Auto ma podłogę szoferki wysmarowaną starym, popekanym "czymś" na moje oko bitumicznym. Wszystko pięknie, ale to smierdzi... Jak na dostawczak-no problem, ale spać w takich oparach ciężko.
Wyskrobałem i wyszlifowałem sporo, tam gdzie była rdza, ale reszty nie ruszę. Proszę o radę co się na tym (blachogumie???) utrzyma. Czym to zalać, żeby nie pachniało w kamperze asfaltem.
Bardzo proszę, nie radźcie mi, żeby zdjąć budę i wypiaskować ;-) To jest wypadkowa braku czasu i kasy którą zamierzam wsadzic w ten piękny, lecz leciwy furgon :-) Pozdrawiam !!!

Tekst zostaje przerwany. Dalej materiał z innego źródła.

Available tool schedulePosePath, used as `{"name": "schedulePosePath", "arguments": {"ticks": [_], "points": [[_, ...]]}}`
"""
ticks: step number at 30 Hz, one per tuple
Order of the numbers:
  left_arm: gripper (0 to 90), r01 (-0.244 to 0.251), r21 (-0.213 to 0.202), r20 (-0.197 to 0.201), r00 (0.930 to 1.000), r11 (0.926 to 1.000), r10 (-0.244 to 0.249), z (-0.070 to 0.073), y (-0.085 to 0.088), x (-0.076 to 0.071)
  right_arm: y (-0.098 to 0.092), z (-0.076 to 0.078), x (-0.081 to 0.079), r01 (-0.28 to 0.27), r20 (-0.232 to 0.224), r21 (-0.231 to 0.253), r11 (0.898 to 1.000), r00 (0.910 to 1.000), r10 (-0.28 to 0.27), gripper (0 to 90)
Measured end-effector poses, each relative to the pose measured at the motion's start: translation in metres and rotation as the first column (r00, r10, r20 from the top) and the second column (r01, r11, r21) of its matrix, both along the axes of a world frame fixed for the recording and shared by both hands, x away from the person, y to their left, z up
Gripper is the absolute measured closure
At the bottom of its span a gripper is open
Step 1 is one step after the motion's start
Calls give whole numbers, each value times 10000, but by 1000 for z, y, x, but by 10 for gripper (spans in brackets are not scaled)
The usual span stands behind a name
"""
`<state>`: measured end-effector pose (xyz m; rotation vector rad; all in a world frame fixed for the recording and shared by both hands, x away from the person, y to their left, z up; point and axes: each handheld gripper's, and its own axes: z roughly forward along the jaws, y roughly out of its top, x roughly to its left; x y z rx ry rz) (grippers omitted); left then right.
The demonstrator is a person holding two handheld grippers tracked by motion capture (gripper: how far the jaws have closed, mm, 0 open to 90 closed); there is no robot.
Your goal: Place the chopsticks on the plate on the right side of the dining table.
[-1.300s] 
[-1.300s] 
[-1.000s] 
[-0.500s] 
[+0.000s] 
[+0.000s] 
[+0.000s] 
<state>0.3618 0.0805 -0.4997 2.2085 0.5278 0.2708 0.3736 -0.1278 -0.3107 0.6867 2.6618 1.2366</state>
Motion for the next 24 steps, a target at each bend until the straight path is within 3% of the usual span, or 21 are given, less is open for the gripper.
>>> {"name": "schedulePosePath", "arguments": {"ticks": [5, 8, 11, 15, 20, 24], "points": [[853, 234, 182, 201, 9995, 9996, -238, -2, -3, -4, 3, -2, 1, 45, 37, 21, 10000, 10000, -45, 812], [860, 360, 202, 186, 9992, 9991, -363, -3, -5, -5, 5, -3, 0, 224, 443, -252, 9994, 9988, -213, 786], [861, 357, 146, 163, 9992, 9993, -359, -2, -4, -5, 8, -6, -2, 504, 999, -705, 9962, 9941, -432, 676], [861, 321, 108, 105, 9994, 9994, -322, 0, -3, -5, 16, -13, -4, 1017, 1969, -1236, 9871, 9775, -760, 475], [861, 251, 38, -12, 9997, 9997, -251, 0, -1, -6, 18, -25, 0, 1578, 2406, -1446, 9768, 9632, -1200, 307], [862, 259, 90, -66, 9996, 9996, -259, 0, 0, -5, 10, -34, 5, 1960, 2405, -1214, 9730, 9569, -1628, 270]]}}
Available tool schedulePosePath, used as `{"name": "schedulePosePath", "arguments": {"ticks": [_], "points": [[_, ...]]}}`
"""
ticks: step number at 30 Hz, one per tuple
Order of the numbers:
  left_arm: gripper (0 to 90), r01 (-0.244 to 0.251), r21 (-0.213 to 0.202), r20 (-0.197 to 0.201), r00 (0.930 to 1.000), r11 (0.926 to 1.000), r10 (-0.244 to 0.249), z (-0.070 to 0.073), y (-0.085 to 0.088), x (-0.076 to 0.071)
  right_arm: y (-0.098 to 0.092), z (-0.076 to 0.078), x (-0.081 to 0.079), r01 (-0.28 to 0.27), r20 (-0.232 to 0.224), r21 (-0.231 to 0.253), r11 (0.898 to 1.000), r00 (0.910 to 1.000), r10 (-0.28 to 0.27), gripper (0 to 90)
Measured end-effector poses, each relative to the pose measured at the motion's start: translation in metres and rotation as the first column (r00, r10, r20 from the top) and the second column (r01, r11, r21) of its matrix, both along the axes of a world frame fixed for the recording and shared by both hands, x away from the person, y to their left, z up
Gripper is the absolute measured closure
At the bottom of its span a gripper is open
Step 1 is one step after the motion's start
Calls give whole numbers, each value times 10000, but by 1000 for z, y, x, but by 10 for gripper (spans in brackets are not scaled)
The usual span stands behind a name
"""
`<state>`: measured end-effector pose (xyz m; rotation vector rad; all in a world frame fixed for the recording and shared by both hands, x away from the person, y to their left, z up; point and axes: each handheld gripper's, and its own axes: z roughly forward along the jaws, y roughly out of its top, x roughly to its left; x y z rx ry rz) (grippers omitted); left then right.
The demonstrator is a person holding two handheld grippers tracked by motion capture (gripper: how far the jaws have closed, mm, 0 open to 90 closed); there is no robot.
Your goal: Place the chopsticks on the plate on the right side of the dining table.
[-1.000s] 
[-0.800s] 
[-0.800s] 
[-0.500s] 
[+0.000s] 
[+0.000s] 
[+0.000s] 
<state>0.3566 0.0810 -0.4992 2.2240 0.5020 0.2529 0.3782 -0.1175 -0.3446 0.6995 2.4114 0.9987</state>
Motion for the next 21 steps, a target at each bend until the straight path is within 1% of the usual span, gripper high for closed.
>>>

P.S. Wiem że to dział "podwozie" ale to smarowidło o którym piszę chyba cześciej jest używane wlasnie "pod".
Skorpion - 2019-08-21, 17:36
Witam popołdniowo
Yans - 2019-08-21, 17:38
dfg - 2019-08-21, 17:57
O, jak miło, że forumowicze odpisują po to żeby się przywitać. Piszę oczywiście szczerze, broń Boże bez uszczypliwości :-) Jestem na kilku innych forach dotyczących m.in. fotografii i filmowania, gdzie też panuje duża kultura i wzorowa netykieta, ale od miłośników kampingu i karawningu mogli by się uczyć. Jeszcze raz serdecznie witam wszystkich na forum :-)
DC - 2019-08-21, 20:04
Tak szczerze, jeśli faktycznie masz wymalowany środek jakimś „barankiem” czy czymś podobnym to zerwłbym to do gołej blachy. Tylko się będziesz podtruwał jak zostawiś w środku to świństwo.
dfg - 2019-08-21, 20:46
A wiesz może czym by to zeszło? Jak zdzieram szczotką drucianą na wiertarce, to się rozgrzewa i rozsmarowuje. Bajki nie ma ;-) jakiś srodek chemiczny?
Z góry dziekuję
wlodo - 2019-08-21, 20:53
Jeżeli się rozsmarowuje pod szczotką, to podgrzej opalarką i zeskrob szpachelką, resztki rozpuszczalnikiem.
oldarcher - 2019-08-26, 11:19
Można też zmrozić gaśnicą lub suchym lodem i potrafi odpadać płatami. Zależy co ta za zajzajer.